— WHAT THE TASK ASKS —
Each line below should be restated exactly, with nothing dropped.

— SUPPLIED DATA —
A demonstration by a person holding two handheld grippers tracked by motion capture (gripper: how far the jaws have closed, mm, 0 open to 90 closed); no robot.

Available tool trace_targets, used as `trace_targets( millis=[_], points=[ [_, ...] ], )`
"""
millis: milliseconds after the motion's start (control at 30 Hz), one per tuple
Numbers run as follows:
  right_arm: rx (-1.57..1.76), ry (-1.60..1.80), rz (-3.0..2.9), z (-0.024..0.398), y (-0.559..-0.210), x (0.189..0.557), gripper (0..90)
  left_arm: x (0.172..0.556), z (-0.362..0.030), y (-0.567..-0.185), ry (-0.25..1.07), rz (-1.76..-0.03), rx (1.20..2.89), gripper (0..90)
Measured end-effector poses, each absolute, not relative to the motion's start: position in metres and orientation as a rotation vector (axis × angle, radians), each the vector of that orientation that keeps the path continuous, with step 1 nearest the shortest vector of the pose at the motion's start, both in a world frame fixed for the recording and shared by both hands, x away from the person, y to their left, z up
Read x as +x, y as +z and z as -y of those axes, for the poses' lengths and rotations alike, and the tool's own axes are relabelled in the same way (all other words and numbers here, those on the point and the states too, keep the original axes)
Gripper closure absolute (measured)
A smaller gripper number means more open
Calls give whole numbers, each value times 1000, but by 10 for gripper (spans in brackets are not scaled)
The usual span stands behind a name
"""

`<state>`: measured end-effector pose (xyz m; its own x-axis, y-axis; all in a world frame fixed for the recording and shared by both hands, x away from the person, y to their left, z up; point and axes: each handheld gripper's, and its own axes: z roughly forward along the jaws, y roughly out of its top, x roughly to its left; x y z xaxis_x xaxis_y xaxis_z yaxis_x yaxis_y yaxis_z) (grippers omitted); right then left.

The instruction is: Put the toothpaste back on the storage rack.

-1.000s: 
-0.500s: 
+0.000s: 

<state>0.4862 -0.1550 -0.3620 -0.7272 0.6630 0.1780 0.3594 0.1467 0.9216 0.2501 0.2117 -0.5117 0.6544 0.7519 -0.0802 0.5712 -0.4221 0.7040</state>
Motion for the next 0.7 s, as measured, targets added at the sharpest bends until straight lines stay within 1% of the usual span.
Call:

— SOLUTION —
A demonstration by a person holding two handheld grippers tracked by motion capture (gripper: how far the jaws have closed, mm, 0 open to 90 closed); no robot.

Available tool trace_targets, used as `trace_targets( millis=[_], points=[ [_, ...] ], )`
"""
millis: milliseconds after the motion's start (control at 30 Hz), one per tuple
Numbers run as follows:
  right_arm: rx (-1.57..1.76), ry (-1.60..1.80), rz (-3.0..2.9), z (-0.024..0.398), y (-0.559..-0.210), x (0.189..0.557), gripper (0..90)
  left_arm: x (0.172..0.556), z (-0.362..0.030), y (-0.567..-0.185), ry (-0.25..1.07), rz (-1.76..-0.03), rx (1.20..2.89), gripper (0..90)
Measured end-effector poses, each absolute, not relative to the motion's start: position in metres and orientation as a rotation vector (axis × angle, radians), each the vector of that orientation that keeps the path continuous, with step 1 nearest the shortest vector of the pose at the motion's start, both in a world frame fixed for the recording and shared by both hands, x away from the person, y to their left, z up
Read x as +x, y as +z and z as -y of those axes, for the poses' lengths and rotations alike, and the tool's own axes are relabelled in the same way (all other words and numbers here, those on the point and the states too, keep the original axes)
Gripper closure absolute (measured)
A smaller gripper number means more open
Calls give whole numbers, each value times 1000, but by 10 for gripper (spans in brackets are not scaled)
The usual span stands behind a name
"""

`<state>`: measured end-effector pose (xyz m; its own x-axis, y-axis; all in a world frame fixed for the recording and shared by both hands, x away from the person, y to their left, z up; point and axes: each handheld gripper's, and its own axes: z roughly forward along the jaws, y roughly out of its top, x roughly to its left; x y z xaxis_x xaxis_y xaxis_z yaxis_x yaxis_y yaxis_z) (grippers omitted); right then left.

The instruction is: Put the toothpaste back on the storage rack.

-1.000s: 
-0.500s: 
+0.000s: 

<state>0.4862 -0.1550 -0.3620 -0.7272 0.6630 0.1780 0.3594 0.1467 0.9216 0.2501 0.2117 -0.5117 0.6544 0.7519 -0.0802 0.5712 -0.4221 0.7040</state>
Motion for the next 0.7 s, as measured, targets added at the sharpest bends until straight lines stay within 1% of the usual span.
Call:

The output is complete, and nothing more is needed.